The Mingxin Mining Company is planning to co-produce coal and oil shale in Mingxin, Gansu Province. The planned shale oil plant would have a capacity of 400,000 tonnes of shale oil per year. In addition, five private companies produce about 30,000 tonnes of shale oil by utilizing the Fushun-type retorts in Jilin. Liaoning Chengda is operating 12 modified Fushun retorts in Huadian, Jilin, and is building 24modified Fushun retorts in Jimsar County, Xinjiang.
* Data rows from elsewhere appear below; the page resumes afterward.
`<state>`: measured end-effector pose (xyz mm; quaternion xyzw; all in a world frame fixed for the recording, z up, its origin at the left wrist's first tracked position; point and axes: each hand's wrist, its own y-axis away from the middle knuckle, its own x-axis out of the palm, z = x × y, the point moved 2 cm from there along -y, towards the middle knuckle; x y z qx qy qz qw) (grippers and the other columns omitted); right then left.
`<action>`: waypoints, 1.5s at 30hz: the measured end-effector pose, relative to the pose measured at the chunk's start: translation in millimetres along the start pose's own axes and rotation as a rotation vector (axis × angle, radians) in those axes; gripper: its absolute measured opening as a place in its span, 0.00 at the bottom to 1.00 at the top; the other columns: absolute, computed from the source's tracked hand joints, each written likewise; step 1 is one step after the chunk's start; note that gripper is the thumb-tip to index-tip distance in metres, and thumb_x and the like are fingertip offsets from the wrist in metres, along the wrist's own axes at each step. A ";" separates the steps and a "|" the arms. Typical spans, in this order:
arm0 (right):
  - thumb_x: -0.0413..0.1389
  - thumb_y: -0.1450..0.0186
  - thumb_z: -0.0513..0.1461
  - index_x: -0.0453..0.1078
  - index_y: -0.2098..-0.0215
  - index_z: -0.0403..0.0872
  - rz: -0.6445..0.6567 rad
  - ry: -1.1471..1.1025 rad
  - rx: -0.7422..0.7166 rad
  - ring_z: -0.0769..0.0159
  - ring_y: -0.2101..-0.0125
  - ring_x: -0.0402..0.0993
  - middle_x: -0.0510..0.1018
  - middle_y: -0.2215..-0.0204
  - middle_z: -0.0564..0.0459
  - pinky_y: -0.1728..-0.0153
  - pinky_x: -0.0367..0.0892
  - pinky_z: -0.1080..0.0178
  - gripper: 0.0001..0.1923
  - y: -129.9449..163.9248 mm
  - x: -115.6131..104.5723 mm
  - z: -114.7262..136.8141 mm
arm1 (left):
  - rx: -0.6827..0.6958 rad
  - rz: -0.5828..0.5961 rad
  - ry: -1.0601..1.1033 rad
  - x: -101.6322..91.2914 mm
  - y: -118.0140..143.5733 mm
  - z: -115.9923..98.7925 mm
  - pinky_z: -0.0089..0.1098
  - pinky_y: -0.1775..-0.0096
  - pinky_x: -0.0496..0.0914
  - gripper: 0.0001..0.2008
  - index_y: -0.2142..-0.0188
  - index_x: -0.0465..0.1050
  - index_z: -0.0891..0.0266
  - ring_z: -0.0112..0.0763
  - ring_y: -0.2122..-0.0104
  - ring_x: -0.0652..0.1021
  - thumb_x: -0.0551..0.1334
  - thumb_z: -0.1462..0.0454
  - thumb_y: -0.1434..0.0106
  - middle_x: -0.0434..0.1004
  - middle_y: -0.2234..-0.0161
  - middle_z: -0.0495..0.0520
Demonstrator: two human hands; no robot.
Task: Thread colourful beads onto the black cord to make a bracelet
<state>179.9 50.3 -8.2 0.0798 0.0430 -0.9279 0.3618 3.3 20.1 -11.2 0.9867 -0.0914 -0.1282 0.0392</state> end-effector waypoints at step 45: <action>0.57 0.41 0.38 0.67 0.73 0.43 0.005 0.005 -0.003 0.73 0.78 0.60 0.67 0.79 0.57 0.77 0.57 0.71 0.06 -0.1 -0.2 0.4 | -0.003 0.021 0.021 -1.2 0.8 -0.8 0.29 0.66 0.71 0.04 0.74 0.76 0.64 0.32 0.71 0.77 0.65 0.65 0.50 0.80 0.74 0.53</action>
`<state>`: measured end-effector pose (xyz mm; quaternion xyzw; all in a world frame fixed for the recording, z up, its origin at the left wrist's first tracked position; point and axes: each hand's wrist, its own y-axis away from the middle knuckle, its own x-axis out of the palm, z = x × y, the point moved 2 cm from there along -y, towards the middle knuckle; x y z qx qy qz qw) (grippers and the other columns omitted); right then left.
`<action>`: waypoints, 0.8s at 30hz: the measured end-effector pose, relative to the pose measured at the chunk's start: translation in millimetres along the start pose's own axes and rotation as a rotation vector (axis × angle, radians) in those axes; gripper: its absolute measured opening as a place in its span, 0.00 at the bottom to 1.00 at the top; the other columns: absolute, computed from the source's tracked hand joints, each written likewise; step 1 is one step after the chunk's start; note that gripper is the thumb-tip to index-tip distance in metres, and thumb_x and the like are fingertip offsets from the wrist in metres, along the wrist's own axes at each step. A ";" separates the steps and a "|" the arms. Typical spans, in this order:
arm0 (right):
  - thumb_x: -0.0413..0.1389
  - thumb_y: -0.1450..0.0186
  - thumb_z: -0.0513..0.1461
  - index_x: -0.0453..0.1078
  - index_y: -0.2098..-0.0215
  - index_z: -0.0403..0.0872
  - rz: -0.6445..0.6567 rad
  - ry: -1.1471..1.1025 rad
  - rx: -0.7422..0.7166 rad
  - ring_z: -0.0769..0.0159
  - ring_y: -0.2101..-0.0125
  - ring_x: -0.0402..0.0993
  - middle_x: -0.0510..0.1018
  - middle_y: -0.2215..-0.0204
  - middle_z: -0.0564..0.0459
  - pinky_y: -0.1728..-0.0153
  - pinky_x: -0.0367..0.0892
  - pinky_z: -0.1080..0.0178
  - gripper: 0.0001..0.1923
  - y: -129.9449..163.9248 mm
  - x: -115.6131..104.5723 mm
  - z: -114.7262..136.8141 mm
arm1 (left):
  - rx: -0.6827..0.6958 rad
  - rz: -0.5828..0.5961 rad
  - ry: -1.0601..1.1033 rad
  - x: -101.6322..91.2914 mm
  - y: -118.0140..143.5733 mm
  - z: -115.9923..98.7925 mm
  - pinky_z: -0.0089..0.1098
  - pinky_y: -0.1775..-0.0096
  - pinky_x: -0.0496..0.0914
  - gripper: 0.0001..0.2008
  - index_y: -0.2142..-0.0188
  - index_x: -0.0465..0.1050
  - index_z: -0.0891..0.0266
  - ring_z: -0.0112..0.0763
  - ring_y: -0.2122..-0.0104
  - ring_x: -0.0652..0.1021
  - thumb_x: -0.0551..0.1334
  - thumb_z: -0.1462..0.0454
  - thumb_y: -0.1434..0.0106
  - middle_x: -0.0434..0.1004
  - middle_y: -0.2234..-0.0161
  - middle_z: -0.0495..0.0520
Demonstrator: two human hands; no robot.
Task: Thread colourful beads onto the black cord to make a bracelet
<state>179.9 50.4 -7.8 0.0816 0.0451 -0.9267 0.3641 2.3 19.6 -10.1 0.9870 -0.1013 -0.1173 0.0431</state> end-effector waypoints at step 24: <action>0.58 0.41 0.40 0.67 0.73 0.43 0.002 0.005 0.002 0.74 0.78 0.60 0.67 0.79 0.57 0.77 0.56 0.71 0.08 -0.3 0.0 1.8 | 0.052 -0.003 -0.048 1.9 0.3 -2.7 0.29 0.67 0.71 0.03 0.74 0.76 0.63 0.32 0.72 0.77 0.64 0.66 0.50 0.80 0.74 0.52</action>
Other potential industries could be start in Uromqi (Xinjiang), Yongden (Gansu), and Chanpo (Hainan).

==Research==

The main oil shale research institution in China is the China University of Petroleum. Its Applied Chemistry Department is the main institution dealing with oil shale. The university's oil shale experts undertake oil shale evaluation, consulting, and reviewing work for pre-feasibility and feasibility studies and development projects for domestic and foreign countries. e.g. Mongolia.